Keywords: Cotton Fabric; Flame Retardant; Silica Sol; Synergistic Effect; Sol-gel

Cotton fabrics are favored by the world due to their excellent comfort, hygroscopicity, biodegradability and good dyeing properties [1]. However, cotton fabrics are usually flammable in nature reflected by a LOI value of only 18.0 %. Once ignited, smoldering or/and flaming combustion processes are induced. The flames tend to spread rapidly, a fire without control may occur and cause personnel injuries/deaths and property losses.
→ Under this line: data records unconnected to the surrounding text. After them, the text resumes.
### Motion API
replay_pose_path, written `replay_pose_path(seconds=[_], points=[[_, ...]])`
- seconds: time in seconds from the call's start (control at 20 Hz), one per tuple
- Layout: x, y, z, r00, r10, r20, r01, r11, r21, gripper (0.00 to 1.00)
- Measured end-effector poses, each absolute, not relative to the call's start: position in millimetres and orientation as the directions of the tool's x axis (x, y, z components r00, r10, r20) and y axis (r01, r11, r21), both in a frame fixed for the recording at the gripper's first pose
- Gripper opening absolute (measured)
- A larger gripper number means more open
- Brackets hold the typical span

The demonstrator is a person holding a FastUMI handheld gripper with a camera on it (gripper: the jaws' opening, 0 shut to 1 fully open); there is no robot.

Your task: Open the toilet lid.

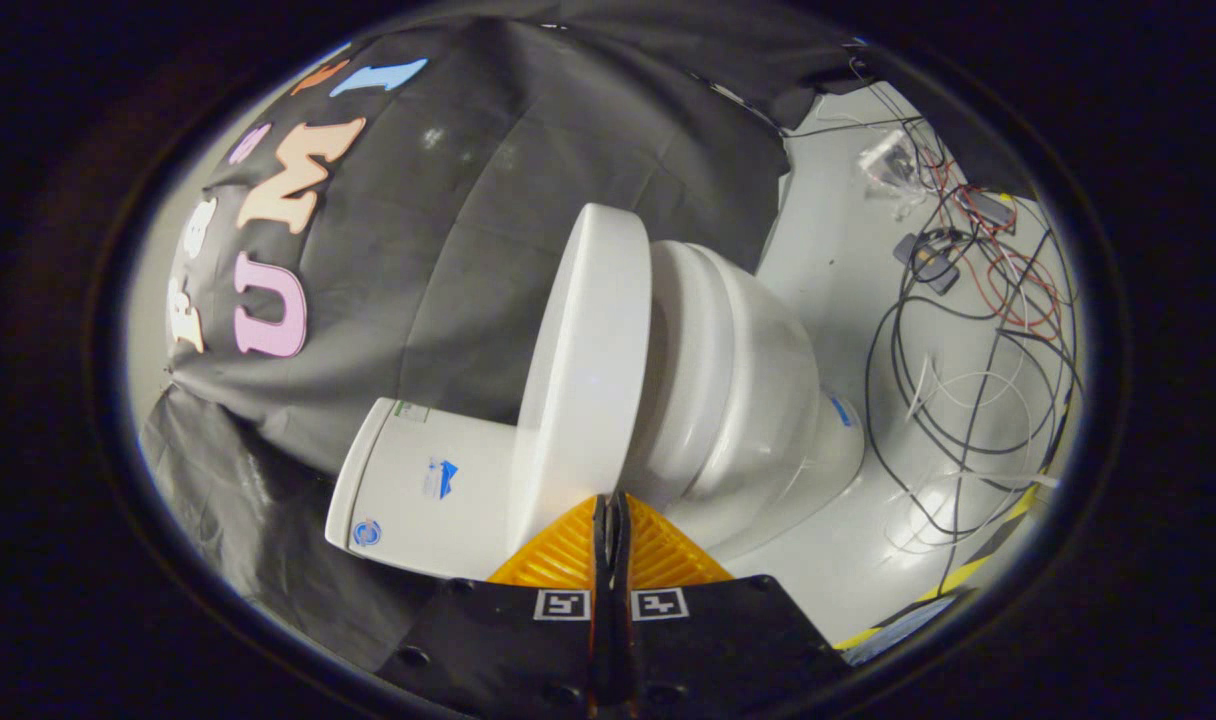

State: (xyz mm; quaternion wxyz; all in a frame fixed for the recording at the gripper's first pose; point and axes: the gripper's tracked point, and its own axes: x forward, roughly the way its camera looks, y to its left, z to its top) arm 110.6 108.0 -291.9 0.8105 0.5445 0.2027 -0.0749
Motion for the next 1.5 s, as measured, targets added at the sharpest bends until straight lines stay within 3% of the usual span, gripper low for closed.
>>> replay_pose_path(seconds=[0.75,1.15,1.5], points=[[111.1,112.9,-253.1,0.867,0.015,-0.499,0.397,0.585,0.707,0.01],[112.6,115.1,-237.4,0.837,-0.060,-0.545,0.468,0.596,0.653,0.01],[118.3,122.0,-212.0,0.843,-0.080,-0.531,0.460,0.617,0.638,0.01]])
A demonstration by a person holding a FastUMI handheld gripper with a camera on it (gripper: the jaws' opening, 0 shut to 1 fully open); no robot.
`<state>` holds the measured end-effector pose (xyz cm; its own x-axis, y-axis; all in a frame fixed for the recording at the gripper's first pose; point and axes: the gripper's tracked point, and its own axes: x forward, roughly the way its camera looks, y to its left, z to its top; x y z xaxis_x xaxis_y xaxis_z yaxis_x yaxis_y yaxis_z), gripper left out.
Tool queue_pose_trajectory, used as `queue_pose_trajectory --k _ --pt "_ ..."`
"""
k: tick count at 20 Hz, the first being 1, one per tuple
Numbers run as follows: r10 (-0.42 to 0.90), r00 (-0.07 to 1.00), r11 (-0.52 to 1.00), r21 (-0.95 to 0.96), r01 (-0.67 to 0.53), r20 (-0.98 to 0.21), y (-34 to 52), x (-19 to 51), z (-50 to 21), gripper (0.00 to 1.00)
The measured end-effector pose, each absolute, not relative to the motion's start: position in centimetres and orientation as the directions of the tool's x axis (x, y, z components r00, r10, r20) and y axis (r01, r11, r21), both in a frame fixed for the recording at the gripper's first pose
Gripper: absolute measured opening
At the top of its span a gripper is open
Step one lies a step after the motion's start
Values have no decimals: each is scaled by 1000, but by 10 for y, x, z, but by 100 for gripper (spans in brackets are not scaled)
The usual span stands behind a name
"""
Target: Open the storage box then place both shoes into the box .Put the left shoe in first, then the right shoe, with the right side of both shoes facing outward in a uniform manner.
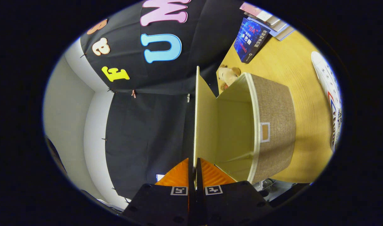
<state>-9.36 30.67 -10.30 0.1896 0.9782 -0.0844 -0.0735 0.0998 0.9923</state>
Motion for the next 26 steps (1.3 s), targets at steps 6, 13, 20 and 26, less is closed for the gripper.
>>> queue_pose_trajectory --k 6,13,20,26 --pt "983 154 133 969 -207 -102 355 -96 -56 5" --pt "986 122 138 959 -249 -110 444 -103 -25 7" --pt "972 158 208 948 -242 -173 526 -100 -40 8" --pt "958 137 277 933 -228 -250 594 -109 -65 8"
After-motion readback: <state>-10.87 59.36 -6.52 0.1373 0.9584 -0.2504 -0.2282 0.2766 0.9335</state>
Therefore, improving the flame retardant properties of cotton fabrics has always been an important research topic [2]. Phosphorus-based flame retardants have been widely used due to their advantages of low toxicity, low dosage, little harm to the environment and less effect on material processing [3]. Among them, calcium phosphate not only contains high phosphorus content, but also processes low cost [4]. Nitrogen-based flame retardants have excellent characteristics such as low smoke, low toxicity and low corrosion. When heated and decomposed, they will produce NH₃ and other non-combustible gases. When combustion occurs, they can play the role of heat absorption, cooling and dilution [5]. Among them, chitosan can be used as both a foaming agent by releasing NH3 and a biomass polysaccharide. It contains many hydrogen bonds in its molecule and promotes dehydration and char formation processes [6]. SiO₂ sol can be used as a non-flammable surface modifier to cover cotton fiber surfaces in the form of a gel coating. Heat, oxygen and gaseous substances can thus be prevented from transferring effectively in a pyrolysis or combustion process [7]. In this sense, it is curious and natural to combine them together and explore whether they have synergistic flame retardant effects on a cotton fabric [8]. In this work, CaHP and CS were made into a mixed solution, then it and a SiO₂ sol were applied to the cotton fabric surface successively via a dipping-baking method. For original and treated cotton fabrics, their surface micro-morphologies were determined by SEM. Their thermal stability and flame retardancy levels were investigated by TG, LOI and VF experiments. The flame retardant mechanisms of the cotton fabric finished by a CaHP-CS solution and a SiO₂ sol-gel system were discussed.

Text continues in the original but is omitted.